DATA BLOCK below:
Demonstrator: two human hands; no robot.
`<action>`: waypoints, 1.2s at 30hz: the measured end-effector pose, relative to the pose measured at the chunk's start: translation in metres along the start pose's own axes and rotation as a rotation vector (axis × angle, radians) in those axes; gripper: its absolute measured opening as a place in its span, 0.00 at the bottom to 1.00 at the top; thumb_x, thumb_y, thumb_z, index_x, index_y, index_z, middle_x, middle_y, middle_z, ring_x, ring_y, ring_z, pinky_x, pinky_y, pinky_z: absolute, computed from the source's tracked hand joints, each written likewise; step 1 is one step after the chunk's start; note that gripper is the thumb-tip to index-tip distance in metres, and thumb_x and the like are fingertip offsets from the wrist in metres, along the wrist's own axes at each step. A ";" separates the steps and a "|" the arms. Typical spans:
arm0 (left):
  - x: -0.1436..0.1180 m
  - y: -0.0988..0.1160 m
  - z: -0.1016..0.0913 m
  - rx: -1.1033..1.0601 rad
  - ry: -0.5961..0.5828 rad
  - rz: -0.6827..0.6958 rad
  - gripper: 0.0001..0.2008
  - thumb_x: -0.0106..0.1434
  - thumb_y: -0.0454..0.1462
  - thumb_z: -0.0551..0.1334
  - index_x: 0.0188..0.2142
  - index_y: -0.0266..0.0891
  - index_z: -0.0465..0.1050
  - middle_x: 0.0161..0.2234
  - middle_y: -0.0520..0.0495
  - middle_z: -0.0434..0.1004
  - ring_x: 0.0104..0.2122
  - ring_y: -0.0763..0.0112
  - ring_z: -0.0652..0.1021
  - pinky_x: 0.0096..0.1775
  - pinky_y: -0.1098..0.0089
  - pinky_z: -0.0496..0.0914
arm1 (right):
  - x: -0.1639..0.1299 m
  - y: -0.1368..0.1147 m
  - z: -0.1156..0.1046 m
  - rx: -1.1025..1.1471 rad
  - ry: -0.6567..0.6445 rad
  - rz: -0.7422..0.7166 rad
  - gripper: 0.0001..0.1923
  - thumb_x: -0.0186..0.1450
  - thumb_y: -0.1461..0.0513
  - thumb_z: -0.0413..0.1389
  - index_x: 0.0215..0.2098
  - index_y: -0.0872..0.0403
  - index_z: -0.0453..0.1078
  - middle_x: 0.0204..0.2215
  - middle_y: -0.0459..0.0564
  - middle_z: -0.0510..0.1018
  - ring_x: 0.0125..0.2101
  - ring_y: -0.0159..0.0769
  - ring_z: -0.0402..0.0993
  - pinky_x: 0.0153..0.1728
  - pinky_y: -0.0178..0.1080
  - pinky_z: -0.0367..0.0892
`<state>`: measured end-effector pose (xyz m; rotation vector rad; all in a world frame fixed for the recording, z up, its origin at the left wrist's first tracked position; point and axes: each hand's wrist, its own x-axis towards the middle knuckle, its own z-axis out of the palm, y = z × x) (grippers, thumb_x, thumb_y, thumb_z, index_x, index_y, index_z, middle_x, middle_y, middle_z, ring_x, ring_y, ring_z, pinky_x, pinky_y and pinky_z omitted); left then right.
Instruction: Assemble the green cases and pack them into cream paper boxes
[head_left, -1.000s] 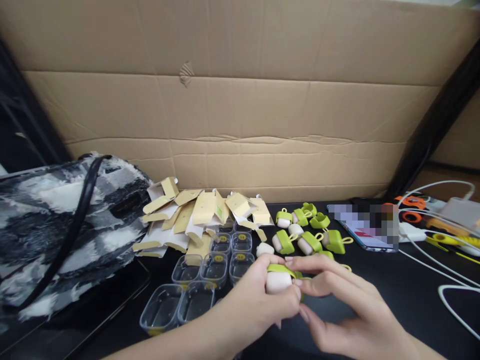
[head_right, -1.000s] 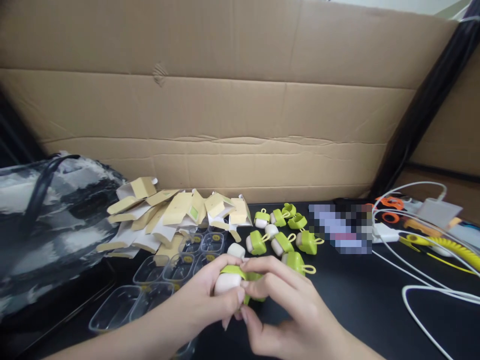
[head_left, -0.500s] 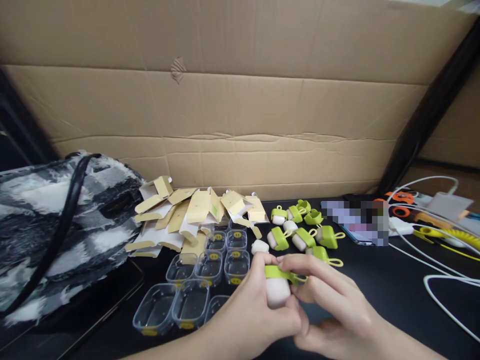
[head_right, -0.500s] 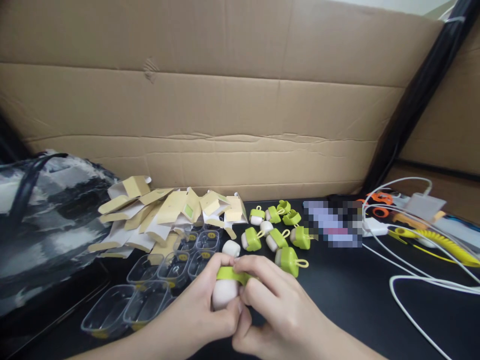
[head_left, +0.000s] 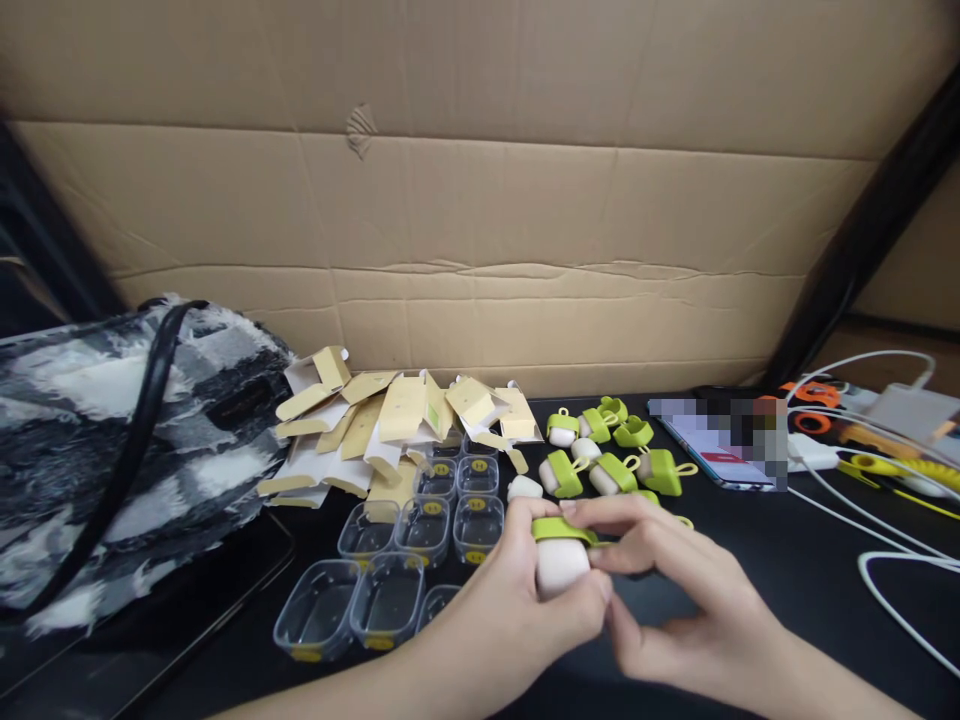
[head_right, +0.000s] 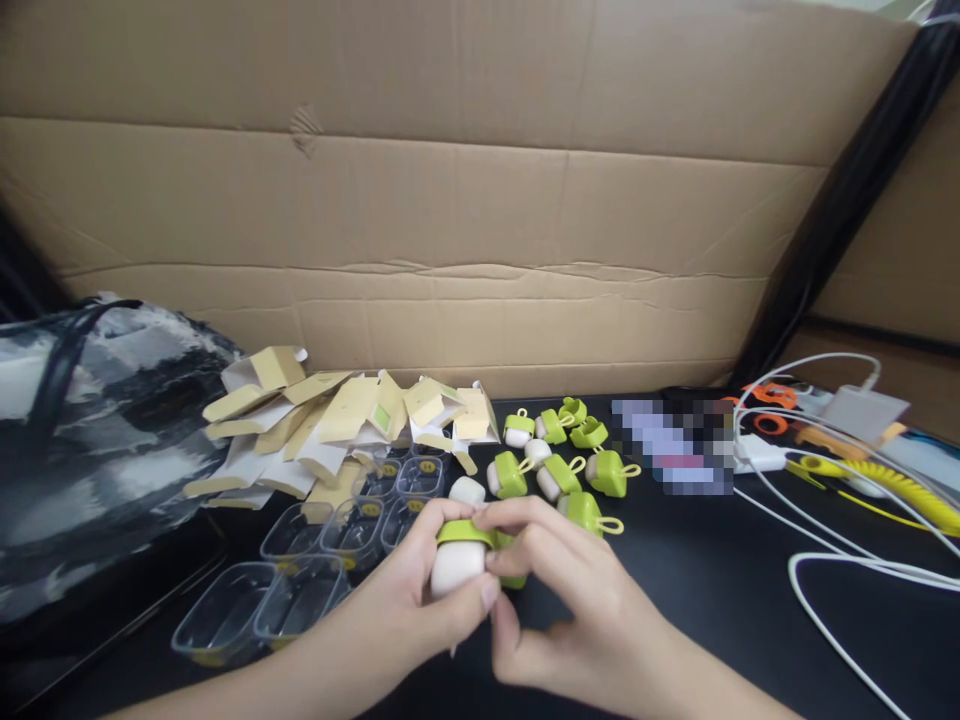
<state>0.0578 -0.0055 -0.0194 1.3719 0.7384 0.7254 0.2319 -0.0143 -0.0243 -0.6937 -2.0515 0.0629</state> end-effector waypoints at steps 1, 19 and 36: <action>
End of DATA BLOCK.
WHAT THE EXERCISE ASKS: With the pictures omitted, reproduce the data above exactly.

RESPONSE TO THE TASK:
Demonstrator: two human hands; no robot.
`<action>`: waypoints, 1.2s at 30hz: the measured end-effector pose, relative to the pose measured at the chunk's start: translation in metres along the start pose's own axes and rotation as a rotation vector (axis × angle, radians) in those axes; gripper: its absolute measured opening as a place in its span, 0.00 at the bottom to 1.00 at the top; thumb_x, thumb_y, thumb_z, index_x, index_y, index_z, middle_x, middle_y, middle_z, ring_x, ring_y, ring_z, pinky_x, pinky_y, pinky_z: absolute, computed from the source's tracked hand joints, each written likewise; step 1 is one step after the chunk's start; note that gripper is the thumb-tip to index-tip distance in metres, and thumb_x and the like are fingertip offsets from the wrist in metres, along the wrist's own axes at each step. A ";" separates the steps and a "|" the arms. Typical spans:
arm0 (left):
  - x: -0.1436..0.1180 m
  - y: -0.0988..0.1160 m
  - z: -0.1016..0.0913 m
  - rx: -1.1033..1.0601 rad
  - ry: -0.5961..0.5828 rad
  - rz: -0.6827..0.6958 rad
  - gripper: 0.0001..0.2008
  - thumb_x: -0.0106..0.1434
  - thumb_y: -0.0454..0.1462
  - thumb_z: -0.0551..0.1334
  - index_x: 0.0188..0.2142
  - index_y: -0.0266..0.0891
  - index_z: -0.0465..0.1050
  - middle_x: 0.0161..0.2234
  - middle_y: -0.0520..0.0495
  - middle_z: -0.0434..0.1004
  - ring_x: 0.0104..0.2122
  - ring_y: -0.0763..0.0112
  - ring_z: -0.0652..0.1021
  - pinky_x: 0.0096..0.1775
  - pinky_y: -0.1098..0.0089
  - pinky_z: -0.0496..0.0914
arm1 (right):
  - x: -0.1639..0.1299 m
  - y: -0.1368..0.1147 m
  - z: -0.1156..0.1046 m
  - rx: -1.1025..1.1471 rad
  - ry: -0.6567..0.6445 rad
  - rz: -0.7422..0.7166 rad
  - gripper: 0.0001..0.1923
  - thumb_x: -0.0186..0.1450
  - thumb_y: -0.1461..0.0513
  - thumb_z: -0.0413..0.1389
  - index_x: 0.0215..0.2098
  - index_y: -0.0872..0.0403
  - index_z: -0.0453..0.1078
  - middle_x: 0.0204..0.2215
  - middle_y: -0.0459..0.0564
  - middle_z: -0.0510..0.1018
  - ring_x: 0.0125..0.2101
  - ring_y: -0.0159..0.0769
  - ring_z: -0.0402..0.0993
  - pinky_x: 0.0153..0.1728
  - pinky_y: -0.0178..0.1080
  - pinky_z: -0.0367..0.0892
`<state>`: measured end-effector pose (xyz m; rotation vector rad; all in a world frame fixed for the recording, z up, its origin at the left wrist's first tracked position; point and axes: each hand's wrist, its own x-axis towards the middle knuckle, its own z-axis out of the palm, y = z × x) (grippers, thumb_x, thumb_y, thumb_z, index_x, index_y, index_z, middle_x, middle_y, middle_z, ring_x, ring_y, ring_z, pinky_x, pinky_y and pinky_z omitted); left then right.
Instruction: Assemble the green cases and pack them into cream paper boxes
[head_left, -1.000s] 
[head_right, -1.000s] 
[head_left, -0.500s] 
[head_right, -0.500s] 
[head_left, +0.000s] 
[head_right, +0.000s] 
<state>0.0578 -0.0055 -0.0194 1.3719 0.7384 0.7254 0.2319 -0.0143 -0.0243 -0.6937 -2.0515 0.0629</state> end-effector waypoints at steps 1, 19 and 36: <action>

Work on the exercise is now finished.